# WORK TO BE COMPLETED
Could you please return each line of the data that has the word "picture"?

# RECORDED DATA

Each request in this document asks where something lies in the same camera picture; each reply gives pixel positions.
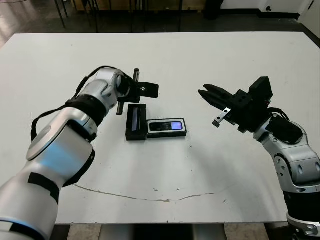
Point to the black box lid with window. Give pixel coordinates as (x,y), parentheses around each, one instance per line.
(142,122)

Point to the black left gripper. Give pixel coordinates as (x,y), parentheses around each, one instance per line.
(132,92)

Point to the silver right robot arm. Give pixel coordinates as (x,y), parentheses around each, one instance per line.
(295,160)

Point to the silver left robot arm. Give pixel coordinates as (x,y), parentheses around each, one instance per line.
(62,140)

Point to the black door stop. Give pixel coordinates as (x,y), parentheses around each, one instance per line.
(268,8)

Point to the black slim camera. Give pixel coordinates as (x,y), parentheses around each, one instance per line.
(162,126)

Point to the white door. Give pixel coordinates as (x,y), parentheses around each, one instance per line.
(310,11)

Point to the black waste bin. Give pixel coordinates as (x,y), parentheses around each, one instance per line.
(213,10)

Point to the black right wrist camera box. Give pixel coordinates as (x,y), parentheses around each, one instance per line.
(262,87)

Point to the black box base white lining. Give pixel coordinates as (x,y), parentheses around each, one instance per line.
(167,135)

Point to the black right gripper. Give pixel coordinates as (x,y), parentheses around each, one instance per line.
(247,115)

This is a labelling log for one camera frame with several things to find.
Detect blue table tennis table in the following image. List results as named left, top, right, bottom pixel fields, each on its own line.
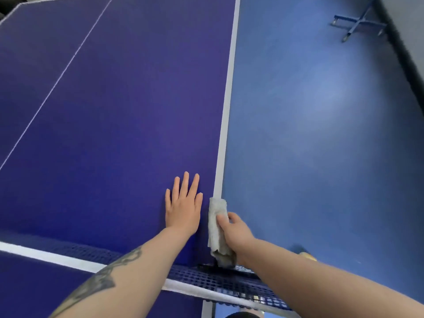
left=0, top=0, right=242, bottom=318

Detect dark blue table tennis net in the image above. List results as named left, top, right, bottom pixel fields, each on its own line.
left=0, top=230, right=300, bottom=318

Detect person's right hand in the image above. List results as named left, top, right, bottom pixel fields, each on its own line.
left=216, top=212, right=257, bottom=265

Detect person's right forearm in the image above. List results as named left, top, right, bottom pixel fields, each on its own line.
left=240, top=238, right=424, bottom=318

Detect blue metal frame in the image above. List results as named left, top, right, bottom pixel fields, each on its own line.
left=330, top=0, right=388, bottom=43

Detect black equipment base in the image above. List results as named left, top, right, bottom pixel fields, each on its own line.
left=0, top=0, right=34, bottom=17

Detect person's left forearm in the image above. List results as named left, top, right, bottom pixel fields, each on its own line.
left=49, top=227, right=196, bottom=318

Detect black shorts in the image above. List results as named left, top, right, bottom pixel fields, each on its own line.
left=224, top=311, right=265, bottom=318

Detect person's left hand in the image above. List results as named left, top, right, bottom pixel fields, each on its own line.
left=164, top=171, right=203, bottom=237

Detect grey cleaning cloth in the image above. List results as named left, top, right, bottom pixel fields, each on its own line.
left=207, top=197, right=238, bottom=269

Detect cream right slipper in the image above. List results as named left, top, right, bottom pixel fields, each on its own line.
left=291, top=245, right=318, bottom=263

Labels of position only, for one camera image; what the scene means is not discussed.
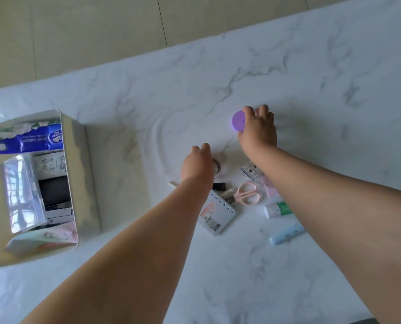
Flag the person's right hand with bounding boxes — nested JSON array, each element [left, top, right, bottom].
[[237, 104, 278, 161]]

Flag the person's left hand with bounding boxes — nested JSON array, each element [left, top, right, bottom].
[[180, 143, 216, 191]]

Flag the purple round disc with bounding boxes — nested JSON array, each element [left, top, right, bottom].
[[231, 110, 247, 133]]

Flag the white card black squares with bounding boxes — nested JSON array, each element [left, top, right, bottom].
[[240, 161, 264, 182]]

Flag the small spiral notebook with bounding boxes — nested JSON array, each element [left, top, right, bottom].
[[199, 190, 237, 236]]

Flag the pink round pad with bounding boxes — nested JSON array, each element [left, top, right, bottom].
[[260, 175, 279, 199]]

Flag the pink scissors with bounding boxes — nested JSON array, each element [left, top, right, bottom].
[[226, 181, 261, 207]]

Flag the green white glue stick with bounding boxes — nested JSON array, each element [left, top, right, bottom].
[[264, 201, 294, 219]]

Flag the light blue plastic tool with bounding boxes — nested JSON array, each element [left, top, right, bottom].
[[269, 221, 306, 246]]

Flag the cream plastic tray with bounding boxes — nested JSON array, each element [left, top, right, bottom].
[[0, 109, 101, 268]]

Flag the black glasses case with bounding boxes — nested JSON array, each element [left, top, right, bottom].
[[38, 175, 72, 208]]

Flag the white printed glasses case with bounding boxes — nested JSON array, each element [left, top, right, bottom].
[[31, 152, 68, 181]]

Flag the white folding phone stand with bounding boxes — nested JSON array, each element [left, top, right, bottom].
[[45, 202, 75, 226]]

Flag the pink bunny pouch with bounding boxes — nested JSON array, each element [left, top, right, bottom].
[[5, 220, 79, 255]]

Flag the blue tissue pack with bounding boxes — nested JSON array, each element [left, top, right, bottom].
[[0, 119, 65, 156]]

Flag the clear purple pencil case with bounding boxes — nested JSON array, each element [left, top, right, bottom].
[[3, 153, 47, 235]]

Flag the person's left forearm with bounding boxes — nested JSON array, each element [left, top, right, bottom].
[[19, 180, 214, 324]]

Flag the person's right forearm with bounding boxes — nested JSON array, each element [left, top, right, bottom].
[[251, 144, 401, 324]]

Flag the white marble table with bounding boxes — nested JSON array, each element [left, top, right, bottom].
[[0, 0, 401, 324]]

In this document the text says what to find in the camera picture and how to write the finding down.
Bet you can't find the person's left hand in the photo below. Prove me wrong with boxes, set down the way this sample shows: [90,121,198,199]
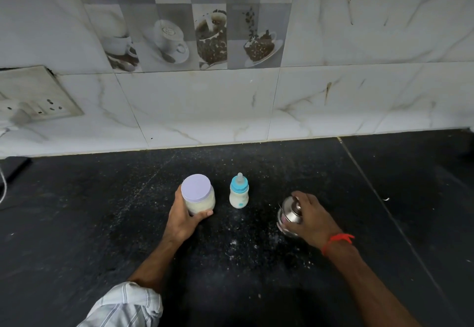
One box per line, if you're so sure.
[162,186,214,244]

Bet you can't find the person's right hand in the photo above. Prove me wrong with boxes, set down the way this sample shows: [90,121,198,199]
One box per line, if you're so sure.
[285,191,343,251]

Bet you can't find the glass milk powder jar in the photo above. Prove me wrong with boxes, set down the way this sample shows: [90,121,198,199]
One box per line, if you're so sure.
[183,193,216,217]

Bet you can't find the small steel pot with lid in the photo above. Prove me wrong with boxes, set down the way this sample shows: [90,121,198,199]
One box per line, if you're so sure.
[276,195,305,239]

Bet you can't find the lilac jar lid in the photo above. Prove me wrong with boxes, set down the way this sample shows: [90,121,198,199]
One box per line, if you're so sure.
[180,173,213,202]

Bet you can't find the clear plastic baby bottle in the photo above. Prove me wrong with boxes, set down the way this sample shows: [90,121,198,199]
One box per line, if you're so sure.
[229,189,250,209]

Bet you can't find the blue bottle cap with nipple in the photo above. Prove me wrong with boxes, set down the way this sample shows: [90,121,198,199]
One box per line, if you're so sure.
[230,172,249,195]

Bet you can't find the person's right forearm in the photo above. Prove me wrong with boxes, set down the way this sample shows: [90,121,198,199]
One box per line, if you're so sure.
[325,240,423,327]

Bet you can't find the person's left forearm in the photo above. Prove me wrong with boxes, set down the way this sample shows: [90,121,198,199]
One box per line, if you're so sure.
[127,234,186,294]

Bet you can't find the grey striped shirt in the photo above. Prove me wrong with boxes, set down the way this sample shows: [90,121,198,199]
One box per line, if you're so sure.
[76,281,164,327]

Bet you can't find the black phone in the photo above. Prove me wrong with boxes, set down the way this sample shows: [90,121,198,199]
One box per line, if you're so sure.
[0,157,33,187]

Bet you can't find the white charger plug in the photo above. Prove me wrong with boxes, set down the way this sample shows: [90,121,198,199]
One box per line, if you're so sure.
[0,110,30,131]

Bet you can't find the red thread bracelet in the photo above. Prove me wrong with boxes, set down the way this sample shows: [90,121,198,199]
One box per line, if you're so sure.
[320,233,356,257]

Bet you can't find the white charging cable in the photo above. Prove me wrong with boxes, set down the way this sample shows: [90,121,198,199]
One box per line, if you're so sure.
[0,126,8,205]

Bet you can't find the grey wall socket plate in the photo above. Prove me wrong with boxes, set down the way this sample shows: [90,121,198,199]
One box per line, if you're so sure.
[0,65,85,122]

# REPLY
Each request in this document asks where something lies in the same camera picture; each reply gives pixel positions.
In this document the text says what to find in the camera picture and how to write the finding down.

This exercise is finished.